Liquid vs Air Cooling for H100 and H200 Racks
The honest answer for sovereign buyers planning H100 or H200 capacity in Muscat: if your design exceeds four GPUs per chassis, air cooling is not the conservative choice, it is the risky one. NVIDIA's SXM5 H100 carries a 700-watt thermal envelope per GPU and the H200 follows the same package. Eight of those in one box, with host CPUs and NVSwitch, push 5.6 to 8 kilowatts of waste heat into a single rack. That number breaks the assumptions every legacy ministry server room was built around. This guide walks through the cooling decision for an on-premise sovereign deployment, where racks live inside the fortress, not in a hyperscaler's hall.

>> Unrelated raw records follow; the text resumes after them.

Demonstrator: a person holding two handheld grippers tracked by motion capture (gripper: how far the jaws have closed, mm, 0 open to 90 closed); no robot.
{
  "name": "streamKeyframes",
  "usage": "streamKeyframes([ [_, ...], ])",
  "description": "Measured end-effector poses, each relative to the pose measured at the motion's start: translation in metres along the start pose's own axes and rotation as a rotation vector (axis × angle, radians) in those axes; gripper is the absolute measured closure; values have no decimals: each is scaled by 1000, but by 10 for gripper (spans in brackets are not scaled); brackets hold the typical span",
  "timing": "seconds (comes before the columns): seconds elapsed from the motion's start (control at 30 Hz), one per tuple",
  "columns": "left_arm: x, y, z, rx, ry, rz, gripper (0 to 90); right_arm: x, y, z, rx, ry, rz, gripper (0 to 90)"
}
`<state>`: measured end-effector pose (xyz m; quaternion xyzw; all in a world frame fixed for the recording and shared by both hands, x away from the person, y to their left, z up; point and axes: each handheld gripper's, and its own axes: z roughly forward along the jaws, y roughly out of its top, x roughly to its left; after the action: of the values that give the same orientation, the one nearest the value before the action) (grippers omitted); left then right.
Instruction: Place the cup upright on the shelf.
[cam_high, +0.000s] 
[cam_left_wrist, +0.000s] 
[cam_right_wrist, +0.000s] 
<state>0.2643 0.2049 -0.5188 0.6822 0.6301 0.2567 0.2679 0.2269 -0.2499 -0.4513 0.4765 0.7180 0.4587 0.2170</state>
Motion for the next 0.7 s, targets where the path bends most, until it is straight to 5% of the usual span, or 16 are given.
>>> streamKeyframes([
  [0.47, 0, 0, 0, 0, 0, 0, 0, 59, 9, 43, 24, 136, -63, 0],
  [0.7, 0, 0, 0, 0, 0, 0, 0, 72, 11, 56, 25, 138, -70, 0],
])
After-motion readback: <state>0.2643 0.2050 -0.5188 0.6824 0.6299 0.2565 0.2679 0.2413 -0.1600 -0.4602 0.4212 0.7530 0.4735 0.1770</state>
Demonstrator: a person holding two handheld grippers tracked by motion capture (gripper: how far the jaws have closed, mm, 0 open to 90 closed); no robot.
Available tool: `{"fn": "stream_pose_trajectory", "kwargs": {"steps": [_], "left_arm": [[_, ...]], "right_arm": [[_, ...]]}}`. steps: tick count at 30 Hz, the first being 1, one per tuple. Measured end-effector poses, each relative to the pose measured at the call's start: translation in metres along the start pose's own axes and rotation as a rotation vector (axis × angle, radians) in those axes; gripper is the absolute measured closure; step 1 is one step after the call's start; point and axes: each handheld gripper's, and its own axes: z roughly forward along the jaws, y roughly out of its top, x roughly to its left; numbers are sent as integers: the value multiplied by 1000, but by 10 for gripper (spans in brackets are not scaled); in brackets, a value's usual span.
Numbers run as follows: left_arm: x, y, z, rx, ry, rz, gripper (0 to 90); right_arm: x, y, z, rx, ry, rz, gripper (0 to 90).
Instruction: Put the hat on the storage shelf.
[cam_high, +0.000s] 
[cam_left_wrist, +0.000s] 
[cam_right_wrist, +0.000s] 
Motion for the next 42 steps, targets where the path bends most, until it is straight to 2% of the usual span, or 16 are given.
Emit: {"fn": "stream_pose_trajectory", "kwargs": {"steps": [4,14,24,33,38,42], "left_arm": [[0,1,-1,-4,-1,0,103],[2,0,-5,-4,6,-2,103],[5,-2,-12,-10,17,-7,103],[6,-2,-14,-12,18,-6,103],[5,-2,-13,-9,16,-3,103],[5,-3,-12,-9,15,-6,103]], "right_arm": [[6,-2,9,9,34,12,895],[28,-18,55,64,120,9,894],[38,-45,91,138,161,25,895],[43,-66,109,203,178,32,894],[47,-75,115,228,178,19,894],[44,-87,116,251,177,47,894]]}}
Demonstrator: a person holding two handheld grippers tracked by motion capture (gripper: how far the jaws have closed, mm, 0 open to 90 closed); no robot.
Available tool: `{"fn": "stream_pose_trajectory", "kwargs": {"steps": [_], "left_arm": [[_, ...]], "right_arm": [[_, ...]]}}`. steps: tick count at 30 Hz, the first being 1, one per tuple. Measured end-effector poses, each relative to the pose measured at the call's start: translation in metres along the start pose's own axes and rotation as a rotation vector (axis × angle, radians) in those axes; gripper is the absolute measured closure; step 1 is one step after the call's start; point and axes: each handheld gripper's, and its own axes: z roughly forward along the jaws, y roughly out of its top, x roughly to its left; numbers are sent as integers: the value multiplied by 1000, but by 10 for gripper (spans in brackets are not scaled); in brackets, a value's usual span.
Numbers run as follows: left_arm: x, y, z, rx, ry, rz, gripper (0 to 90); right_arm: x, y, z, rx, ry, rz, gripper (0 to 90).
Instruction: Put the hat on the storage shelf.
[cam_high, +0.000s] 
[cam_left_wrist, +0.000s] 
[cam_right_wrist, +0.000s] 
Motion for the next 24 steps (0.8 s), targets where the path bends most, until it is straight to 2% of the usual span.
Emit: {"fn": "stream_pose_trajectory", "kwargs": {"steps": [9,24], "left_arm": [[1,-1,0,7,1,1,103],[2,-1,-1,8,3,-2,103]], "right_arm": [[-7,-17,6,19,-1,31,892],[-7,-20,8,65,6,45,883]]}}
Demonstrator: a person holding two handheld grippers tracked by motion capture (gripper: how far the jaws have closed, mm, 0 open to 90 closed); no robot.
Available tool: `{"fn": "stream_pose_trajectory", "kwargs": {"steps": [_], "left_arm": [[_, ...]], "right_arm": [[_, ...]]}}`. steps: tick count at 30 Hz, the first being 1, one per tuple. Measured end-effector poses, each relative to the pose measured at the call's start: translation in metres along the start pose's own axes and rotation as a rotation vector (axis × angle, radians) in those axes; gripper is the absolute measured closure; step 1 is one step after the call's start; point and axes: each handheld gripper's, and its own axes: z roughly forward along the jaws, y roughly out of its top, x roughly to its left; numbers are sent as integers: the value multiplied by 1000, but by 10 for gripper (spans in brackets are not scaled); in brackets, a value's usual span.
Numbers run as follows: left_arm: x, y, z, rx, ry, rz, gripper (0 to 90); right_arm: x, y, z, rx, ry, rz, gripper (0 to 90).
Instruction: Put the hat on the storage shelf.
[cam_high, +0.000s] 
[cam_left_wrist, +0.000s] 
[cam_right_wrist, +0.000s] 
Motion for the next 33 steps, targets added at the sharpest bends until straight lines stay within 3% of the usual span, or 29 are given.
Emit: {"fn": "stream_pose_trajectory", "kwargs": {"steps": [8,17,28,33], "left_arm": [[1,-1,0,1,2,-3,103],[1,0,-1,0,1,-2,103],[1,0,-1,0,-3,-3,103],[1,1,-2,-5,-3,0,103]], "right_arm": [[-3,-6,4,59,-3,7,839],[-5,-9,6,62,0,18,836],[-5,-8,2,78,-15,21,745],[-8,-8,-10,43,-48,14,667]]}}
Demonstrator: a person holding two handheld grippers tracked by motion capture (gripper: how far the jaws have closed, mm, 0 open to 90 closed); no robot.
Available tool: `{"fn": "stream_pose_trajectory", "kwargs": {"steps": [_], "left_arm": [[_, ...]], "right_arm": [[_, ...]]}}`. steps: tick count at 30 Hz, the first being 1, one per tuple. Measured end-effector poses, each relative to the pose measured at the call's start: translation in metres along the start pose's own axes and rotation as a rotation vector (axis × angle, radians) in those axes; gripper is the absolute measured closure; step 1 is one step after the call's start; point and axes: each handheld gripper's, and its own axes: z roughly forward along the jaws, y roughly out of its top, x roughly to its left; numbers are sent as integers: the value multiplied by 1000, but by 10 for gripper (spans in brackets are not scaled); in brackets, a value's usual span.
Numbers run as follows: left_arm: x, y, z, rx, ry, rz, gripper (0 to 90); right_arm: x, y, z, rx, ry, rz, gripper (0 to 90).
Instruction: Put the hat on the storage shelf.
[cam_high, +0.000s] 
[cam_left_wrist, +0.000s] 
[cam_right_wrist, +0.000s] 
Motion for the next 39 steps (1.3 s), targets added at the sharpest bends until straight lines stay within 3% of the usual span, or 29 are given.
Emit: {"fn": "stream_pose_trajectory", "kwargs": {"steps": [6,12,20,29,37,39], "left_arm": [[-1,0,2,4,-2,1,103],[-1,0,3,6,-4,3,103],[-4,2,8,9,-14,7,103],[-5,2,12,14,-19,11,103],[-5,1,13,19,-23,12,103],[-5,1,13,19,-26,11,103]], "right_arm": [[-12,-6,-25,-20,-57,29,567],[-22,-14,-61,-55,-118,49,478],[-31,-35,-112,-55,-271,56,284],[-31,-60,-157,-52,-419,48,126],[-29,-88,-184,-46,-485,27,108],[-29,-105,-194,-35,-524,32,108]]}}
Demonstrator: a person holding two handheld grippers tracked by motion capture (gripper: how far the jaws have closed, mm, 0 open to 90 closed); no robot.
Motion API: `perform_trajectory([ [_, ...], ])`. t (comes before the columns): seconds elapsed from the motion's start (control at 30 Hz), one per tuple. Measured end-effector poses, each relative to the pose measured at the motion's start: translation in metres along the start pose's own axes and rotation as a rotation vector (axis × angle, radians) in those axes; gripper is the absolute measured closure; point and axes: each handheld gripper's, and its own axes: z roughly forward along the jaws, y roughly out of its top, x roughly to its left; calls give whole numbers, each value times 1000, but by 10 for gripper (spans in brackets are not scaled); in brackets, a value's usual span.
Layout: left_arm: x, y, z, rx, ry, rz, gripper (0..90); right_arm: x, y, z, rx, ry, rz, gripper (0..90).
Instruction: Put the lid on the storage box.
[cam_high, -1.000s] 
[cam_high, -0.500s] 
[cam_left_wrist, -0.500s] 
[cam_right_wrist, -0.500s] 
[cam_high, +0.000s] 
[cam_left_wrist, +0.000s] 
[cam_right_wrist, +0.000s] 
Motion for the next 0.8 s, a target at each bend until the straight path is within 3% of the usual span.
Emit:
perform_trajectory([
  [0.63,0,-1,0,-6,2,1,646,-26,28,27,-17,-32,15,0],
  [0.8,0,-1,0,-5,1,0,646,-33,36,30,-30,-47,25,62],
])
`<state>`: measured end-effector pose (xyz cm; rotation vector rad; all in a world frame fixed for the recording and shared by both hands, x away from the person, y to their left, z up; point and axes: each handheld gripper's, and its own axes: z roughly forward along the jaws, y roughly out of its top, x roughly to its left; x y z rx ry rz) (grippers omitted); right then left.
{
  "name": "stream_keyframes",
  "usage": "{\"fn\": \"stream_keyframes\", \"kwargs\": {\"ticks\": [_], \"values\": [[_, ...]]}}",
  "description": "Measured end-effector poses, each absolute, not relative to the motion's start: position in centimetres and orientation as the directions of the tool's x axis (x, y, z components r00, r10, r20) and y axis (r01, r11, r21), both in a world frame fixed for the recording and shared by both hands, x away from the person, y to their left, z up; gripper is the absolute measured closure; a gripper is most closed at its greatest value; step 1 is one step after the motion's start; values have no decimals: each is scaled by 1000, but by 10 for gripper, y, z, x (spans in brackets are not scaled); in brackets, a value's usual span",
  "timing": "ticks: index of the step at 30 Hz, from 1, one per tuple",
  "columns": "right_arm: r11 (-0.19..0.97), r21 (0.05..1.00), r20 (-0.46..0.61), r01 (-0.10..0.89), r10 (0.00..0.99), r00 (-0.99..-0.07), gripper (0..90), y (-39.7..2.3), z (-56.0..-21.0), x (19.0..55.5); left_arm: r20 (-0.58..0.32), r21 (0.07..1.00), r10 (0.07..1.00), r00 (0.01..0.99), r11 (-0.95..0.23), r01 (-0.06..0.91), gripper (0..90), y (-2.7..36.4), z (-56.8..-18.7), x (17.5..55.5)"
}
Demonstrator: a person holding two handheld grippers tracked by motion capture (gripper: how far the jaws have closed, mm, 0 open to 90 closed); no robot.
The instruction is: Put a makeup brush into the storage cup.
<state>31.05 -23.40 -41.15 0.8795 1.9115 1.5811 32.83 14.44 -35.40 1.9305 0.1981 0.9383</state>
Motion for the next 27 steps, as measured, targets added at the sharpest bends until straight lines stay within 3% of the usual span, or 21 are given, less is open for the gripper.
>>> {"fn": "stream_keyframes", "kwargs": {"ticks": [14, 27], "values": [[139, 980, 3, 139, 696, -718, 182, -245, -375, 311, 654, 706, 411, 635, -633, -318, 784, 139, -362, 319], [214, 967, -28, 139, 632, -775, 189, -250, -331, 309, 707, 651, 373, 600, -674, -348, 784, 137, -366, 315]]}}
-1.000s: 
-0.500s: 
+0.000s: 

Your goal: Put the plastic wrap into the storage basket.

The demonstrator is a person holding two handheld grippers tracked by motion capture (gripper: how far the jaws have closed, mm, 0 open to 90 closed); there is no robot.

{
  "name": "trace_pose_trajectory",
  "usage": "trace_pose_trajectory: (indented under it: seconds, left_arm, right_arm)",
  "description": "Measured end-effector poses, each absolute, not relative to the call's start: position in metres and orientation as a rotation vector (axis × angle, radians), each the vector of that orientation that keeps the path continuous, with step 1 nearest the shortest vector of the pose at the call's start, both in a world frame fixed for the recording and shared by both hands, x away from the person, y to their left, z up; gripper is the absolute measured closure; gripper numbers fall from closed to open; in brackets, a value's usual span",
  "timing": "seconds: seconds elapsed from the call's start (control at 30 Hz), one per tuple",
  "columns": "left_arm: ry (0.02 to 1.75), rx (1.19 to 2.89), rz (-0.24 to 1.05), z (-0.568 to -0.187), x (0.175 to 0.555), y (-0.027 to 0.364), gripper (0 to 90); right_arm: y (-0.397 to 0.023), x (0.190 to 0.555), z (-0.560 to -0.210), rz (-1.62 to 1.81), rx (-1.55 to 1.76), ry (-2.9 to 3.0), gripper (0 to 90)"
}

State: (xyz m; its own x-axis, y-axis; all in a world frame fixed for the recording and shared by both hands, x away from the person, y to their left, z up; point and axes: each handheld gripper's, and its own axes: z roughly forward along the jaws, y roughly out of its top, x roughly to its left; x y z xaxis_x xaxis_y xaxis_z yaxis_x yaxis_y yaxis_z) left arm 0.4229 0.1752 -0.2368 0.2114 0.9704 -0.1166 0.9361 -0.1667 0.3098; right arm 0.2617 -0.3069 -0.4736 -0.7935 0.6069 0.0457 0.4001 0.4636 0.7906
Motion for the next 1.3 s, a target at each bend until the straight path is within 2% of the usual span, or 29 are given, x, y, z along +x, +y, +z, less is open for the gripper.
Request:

Why H100 and H200 push the air-cooling envelope
NVIDIA's published thermal guidance for the SXM5 H100 is unambiguous: cold-aisle inlet at or below 25 degrees Celsius, at least 300 cubic feet per minute of airflow per GPU, and validated liquid cooling for any 8-GPU configuration sustaining training-class workloads. NVIDIA's H100 datasheet lists the SXM5 at 700 W TDP, four times the legacy V100's 300 W and roughly double a typical air-cooled enterprise GPU.
- 4 GPUs per chassis: 2.8 kW GPU heat plus host overhead, total 4 to 5 kW. Air-cooling viable with a strict cold aisle and contained hot aisle.
- 8 GPUs per chassis (DGX-class): 5.6 kW GPUs alone, 7 to 8 kW with host. Sustained training without throttling requires liquid.
- 2 chassis per rack at 8 GPUs: 14 to 16 kW. No serious data centre tries to remove this with raised-floor air alone.
Industry coverage of the wider high-density cooling shift notes that once you cross 400 W per GPU, liquid cooling becomes a hard engineering requirement, not a preference. H100 and H200 sit well past that line.
Direct-to-chip vs immersion vs rear-door HX
Three liquid options are mature enough to ship today. Pick on rack count, retrofit constraints, and operations capability, not on whichever vendor pitches loudest.
Direct liquid cooling (DLC), cold plates on chip
Cold plates with micro-channels mount directly on each GPU and CPU die. A propylene-glycol/water mix circulates through manifolds to a Coolant Distribution Unit (CDU) at the rack or row. CDUs reject heat to facility chilled water or a dry cooler. DLC captures 70 to 80 percent of server heat at the chip and pulls Power Usage Effectiveness (PUE) down to roughly 1.10 to 1.20, against 1.55 to 1.67 for traditional air. It is the standard NVIDIA reference for 8-GPU H100 and H200 systems.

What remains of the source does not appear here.